Lucknow is the capital of Uttar Pradesh and the home of tehzeeb — a word that translates roughly as refined culture, good manners, and civilised grace. The city of the Nawabs of Awadh takes its food, its language, and its hospitality seriously in a way that distinguishes it from every other major Indian city.
Its chai reflects all of this.
Awadhi Chai: Refinement in a Glass
Where Rajasthani chai is bold and Punjabi chai is thick, Lucknawi chai is fragrant. The dominant spice is cardamom — green cardamom, freshly cracked, its seeds bruised rather than powdered so the flavour releases slowly. The tea leaf used is typically a lighter Assam orthodox rather than CTC, brewed briefly so the cup is aromatic without being bitter.
The sugar is sometimes replaced with misri — rock sugar crystals, which dissolve more slowly and give a cleaner sweetness than refined white sugar.
Traditionally, Lucknawi chai was served in small china cups rather than kulhads or steel glasses — the Nawabi court's preference for delicate crockery influencing everyday hospitality culture in ways still visible today.
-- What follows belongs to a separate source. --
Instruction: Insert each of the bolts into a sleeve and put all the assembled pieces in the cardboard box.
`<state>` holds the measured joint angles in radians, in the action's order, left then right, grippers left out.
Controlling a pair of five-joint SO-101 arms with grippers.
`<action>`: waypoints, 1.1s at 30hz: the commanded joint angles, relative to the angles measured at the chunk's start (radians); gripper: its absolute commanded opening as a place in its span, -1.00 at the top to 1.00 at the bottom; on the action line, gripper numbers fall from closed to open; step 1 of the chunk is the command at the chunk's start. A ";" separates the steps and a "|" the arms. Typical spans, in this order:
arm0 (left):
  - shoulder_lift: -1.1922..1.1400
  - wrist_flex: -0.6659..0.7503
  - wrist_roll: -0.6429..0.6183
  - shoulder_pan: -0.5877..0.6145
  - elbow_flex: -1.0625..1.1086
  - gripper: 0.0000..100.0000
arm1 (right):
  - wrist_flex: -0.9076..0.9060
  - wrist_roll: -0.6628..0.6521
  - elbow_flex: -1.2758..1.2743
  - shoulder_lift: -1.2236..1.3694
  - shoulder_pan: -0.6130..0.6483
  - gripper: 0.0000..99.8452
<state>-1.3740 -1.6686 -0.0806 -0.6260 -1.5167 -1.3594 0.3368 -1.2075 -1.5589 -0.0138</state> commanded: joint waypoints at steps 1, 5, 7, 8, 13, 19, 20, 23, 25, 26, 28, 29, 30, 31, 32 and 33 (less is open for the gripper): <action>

Hazratganj: The Heart of Old Lucknow
Hazratganj — the main commercial boulevard established by Nawab Nasir-ud-Din Haider in the 1820s — is Lucknow's social axis. Its café culture mixes old-Lucknowi tea stalls with modern cafes, but the old ones are worth finding.
Ram Asrey (established 1805) on Hazratganj is primarily a sweets shop, but its chai counter at the front serves cardamom chai with malai gilori (silver-foil-wrapped paan parcels filled with sweet cream) — the classic Lucknawi after-meal combination. This is dessert-as-chai-pairing culture at its most sophisticated.
Chowk: The Old City Chai Trail
The Chowk district — Lucknow's old commercial quarter — is where the most traditional chai culture survives. The narrow lanes around the Bara Imambara and Rumi Darwaza (the great Ottoman-style gateway, 18th century) are lined with chai stalls that have operated for generations.
The most famous is a nameless stall at the corner of the lane leading to Bara Imambara — the owner, a third-generation chai maker, makes his tea in a small copper bhagona and serves it only in small kulhads. He makes perhaps 50 glasses an hour and will not discuss scaling up.
The Tunday Kababi and Chai Pairing
Lucknow is famous for its galouti kebabs — so finely minced and spiced that they melt on the tongue without the need for teeth (allegedly developed for a Nawab who had lost his teeth). Tunday Kababi, established in 1905 in the Chowk area, serves the most celebrated version.
The correct accompaniment is a small glass of cardamom chai afterwards — the fragrance of the tea cutting through the richness of the lamb and resetting the palate. This pairing is as old as the kebab itself.
“📍 North IndiaIn Lucknow, even the smallest cup of chai is served with a degree of care that makes you feel, for a moment, like a Nawab yourself.